**ABOUT THIS EXERCISE**: Return the records below exactly as they are written.
═══ RECORDS FOR THIS EXERCISE ═══
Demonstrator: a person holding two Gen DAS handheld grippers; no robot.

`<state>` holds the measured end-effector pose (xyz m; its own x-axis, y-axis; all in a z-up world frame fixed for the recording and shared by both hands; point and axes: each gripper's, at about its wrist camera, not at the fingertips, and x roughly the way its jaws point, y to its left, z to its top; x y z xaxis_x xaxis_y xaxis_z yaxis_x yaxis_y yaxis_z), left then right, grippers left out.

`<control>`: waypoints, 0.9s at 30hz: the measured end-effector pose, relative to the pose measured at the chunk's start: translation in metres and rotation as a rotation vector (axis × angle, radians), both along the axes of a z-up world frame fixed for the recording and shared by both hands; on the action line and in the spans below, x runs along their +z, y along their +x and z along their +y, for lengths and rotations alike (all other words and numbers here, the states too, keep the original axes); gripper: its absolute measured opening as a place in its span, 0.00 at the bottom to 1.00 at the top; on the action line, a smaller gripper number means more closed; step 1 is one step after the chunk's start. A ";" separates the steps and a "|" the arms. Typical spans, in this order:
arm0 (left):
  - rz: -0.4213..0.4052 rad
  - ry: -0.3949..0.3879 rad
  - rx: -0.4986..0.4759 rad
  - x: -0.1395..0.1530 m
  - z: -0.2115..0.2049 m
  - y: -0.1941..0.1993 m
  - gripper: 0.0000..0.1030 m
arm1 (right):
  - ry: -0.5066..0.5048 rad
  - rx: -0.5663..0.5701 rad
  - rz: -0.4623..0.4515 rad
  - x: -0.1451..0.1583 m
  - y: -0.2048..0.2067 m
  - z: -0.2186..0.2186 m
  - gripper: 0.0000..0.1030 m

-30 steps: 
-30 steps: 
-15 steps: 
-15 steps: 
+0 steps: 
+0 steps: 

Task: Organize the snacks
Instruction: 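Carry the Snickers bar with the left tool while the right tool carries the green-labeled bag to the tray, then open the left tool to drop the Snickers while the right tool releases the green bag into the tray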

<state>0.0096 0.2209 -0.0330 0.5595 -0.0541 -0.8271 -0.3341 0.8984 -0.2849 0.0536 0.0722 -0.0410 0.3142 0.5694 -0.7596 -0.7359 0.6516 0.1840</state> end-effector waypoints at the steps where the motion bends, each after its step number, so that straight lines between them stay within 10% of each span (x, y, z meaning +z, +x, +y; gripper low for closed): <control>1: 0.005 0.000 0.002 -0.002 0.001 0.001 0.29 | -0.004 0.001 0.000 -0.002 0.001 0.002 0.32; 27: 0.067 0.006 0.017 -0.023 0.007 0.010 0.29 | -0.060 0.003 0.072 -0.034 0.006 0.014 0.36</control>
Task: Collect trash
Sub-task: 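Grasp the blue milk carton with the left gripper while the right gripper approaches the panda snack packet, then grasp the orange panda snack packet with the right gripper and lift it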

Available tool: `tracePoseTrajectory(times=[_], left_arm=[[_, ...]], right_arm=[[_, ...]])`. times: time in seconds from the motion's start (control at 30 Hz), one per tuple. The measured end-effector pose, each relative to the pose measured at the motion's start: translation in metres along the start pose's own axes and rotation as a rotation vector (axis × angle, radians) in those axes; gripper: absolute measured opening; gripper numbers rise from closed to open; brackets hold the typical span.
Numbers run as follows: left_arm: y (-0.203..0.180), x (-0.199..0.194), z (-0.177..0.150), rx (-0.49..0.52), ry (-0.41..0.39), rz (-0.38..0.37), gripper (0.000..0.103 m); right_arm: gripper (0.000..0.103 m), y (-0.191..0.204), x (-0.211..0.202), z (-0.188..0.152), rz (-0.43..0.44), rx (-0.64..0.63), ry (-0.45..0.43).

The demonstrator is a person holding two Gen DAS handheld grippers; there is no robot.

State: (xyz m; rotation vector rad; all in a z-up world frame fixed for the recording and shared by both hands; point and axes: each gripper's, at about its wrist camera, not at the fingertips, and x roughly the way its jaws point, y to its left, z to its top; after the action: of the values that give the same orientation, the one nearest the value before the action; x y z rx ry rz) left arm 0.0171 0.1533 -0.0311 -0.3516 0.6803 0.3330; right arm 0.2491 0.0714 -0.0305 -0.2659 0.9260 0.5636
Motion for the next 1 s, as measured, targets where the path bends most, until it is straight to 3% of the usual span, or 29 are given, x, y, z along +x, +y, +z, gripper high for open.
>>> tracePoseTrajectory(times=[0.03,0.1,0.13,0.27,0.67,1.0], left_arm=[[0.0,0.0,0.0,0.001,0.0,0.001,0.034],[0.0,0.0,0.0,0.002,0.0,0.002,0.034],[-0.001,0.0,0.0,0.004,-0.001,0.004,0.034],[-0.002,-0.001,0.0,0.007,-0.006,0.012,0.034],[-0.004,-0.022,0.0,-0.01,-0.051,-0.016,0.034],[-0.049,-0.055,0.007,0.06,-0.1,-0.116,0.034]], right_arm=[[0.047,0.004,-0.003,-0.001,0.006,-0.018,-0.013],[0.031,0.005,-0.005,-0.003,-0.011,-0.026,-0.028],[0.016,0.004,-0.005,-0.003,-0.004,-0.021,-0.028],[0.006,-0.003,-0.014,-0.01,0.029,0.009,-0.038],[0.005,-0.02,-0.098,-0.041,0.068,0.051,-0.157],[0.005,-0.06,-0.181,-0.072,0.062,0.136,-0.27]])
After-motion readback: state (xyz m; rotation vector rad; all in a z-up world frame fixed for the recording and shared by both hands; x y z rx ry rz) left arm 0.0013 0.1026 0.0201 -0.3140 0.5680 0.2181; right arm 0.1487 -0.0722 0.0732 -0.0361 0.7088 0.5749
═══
**FINAL ANSWER**:
Demonstrator: a person holding two Gen DAS handheld grippers; no robot.

`<state>` holds the measured end-effector pose (xyz m; its own x-axis, y-axis; all in a z-up world frame fixed for the recording and shared by both hands; point and axes: each gripper's, at about its wrist camera, not at the fingertips, and x roughly the way its jaws point, y to its left, z to its top; x y z xaxis_x xaxis_y xaxis_z yaxis_x yaxis_y yaxis_z), left then right, grippers left out.

`<control>`: waypoints, 0.9s at 30hz: the measured end-effector pose, relative to the pose measured at the chunk's start: translation in metres and rotation as a rotation vector (axis × angle, radians), both along the axes of a z-up world frame fixed for the recording and shared by both hands; on the action line and in the spans below, x runs along their +z, y along their +x and z along their +y, for lengths and rotations alike (all other words and numbers here, the states too, keep the original axes); gripper: its absolute measured opening as a place in its span, 0.00 at the bottom to 1.00 at the top; on the action line, a smaller gripper number means more closed; step 1 is one step after the chunk's start. A ";" separates the steps and a "|" the arms. Typical spans, in this order:
arm0 (left):
  - rz: -0.4213..0.4052 rad
  - ry: -0.3949..0.3879 rad
  - rx: -0.4986..0.4759 rad
  - x: -0.1395..0.1530 m
  - z: -0.2115..0.2049 m
  - y: -0.1941..0.1993 m
  - gripper: 0.0000..0.1030 m
arm1 (right):
  - ry: -0.5066..0.5048 rad
  - rx: -0.5663..0.5701 rad
  - rz: -0.4623..0.4515 rad
  - x: -0.1451..0.1583 m
  - y: -0.2048..0.2067 m
  - z: -0.2186..0.2186 m
  - gripper: 0.0000..0.1030 m

-30 steps: 
-30 steps: 
-15 steps: 
-15 steps: 
+0 steps: 
+0 steps: 

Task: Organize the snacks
Instruction: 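Carry the Snickers bar with the left tool while the right tool carries the green-labeled bag to the tray, then open the left tool to drop the Snickers while the right tool releases the green bag into the tray
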
<state>0.0096 0.2209 -0.0330 0.5595 -0.0541 -0.8271 -0.3341 0.8984 -0.2849 0.0536 0.0722 -0.0410 0.3142 0.5694 -0.7596 -0.7359 0.6516 0.1840</state> end-effector waypoints at the steps where the motion bends, each after its step number, so that straight lines between them stay within 10% of each span (x, y, z meaning +z, +x, +y; gripper low for closed): <control>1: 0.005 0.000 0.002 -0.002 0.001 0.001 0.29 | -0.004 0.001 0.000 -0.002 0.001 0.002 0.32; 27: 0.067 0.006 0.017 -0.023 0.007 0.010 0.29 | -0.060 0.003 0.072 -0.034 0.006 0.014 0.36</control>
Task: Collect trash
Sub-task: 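Grasp the blue milk carton with the left gripper while the right gripper approaches the panda snack packet, then grasp the orange panda snack packet with the right gripper and lift it
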
Available tool: `tracePoseTrajectory(times=[_], left_arm=[[_, ...]], right_arm=[[_, ...]])`. times: time in seconds from the motion's start (control at 30 Hz), one per tuple. The measured end-effector pose, each relative to the pose measured at the motion's start: translation in metres along the start pose's own axes and rotation as a rotation vector (axis × angle, radians) in those axes; gripper: absolute measured opening; gripper numbers rise from closed to open; brackets hold the typical span.
Numbers run as follows: left_arm: y (-0.203..0.180), x (-0.199..0.194), z (-0.177..0.150), rx (-0.49..0.52), ry (-0.41..0.39), rz (-0.38..0.37), gripper (0.000..0.103 m); right_arm: gripper (0.000..0.103 m), y (-0.191..0.204), x (-0.211..0.202), z (-0.188..0.152), rz (-0.43..0.44), rx (-0.64..0.63), ry (-0.45..0.43).

The demonstrator is a person holding two Gen DAS handheld grippers; there is no robot.

State: (xyz m; rotation vector rad; all in a z-up world frame fixed for the recording and shared by both hands; point and axes: each gripper's, at about its wrist camera, not at the fingertips, and x roughly the way its jaws point, y to its left, z to its top; after the action: of the values that give the same orientation, the one nearest the value before the action; x y z rx ry rz) left arm 0.0171 0.1533 -0.0311 -0.3516 0.6803 0.3330; right arm 0.2491 0.0714 -0.0305 -0.2659 0.9260 0.5636
Motion for the next 1 s, as measured, targets where the path bends most, until it is straight to 3% of the usual span, or 29 are given, x, y, z along +x, +y, +z, gripper high for open.
>>> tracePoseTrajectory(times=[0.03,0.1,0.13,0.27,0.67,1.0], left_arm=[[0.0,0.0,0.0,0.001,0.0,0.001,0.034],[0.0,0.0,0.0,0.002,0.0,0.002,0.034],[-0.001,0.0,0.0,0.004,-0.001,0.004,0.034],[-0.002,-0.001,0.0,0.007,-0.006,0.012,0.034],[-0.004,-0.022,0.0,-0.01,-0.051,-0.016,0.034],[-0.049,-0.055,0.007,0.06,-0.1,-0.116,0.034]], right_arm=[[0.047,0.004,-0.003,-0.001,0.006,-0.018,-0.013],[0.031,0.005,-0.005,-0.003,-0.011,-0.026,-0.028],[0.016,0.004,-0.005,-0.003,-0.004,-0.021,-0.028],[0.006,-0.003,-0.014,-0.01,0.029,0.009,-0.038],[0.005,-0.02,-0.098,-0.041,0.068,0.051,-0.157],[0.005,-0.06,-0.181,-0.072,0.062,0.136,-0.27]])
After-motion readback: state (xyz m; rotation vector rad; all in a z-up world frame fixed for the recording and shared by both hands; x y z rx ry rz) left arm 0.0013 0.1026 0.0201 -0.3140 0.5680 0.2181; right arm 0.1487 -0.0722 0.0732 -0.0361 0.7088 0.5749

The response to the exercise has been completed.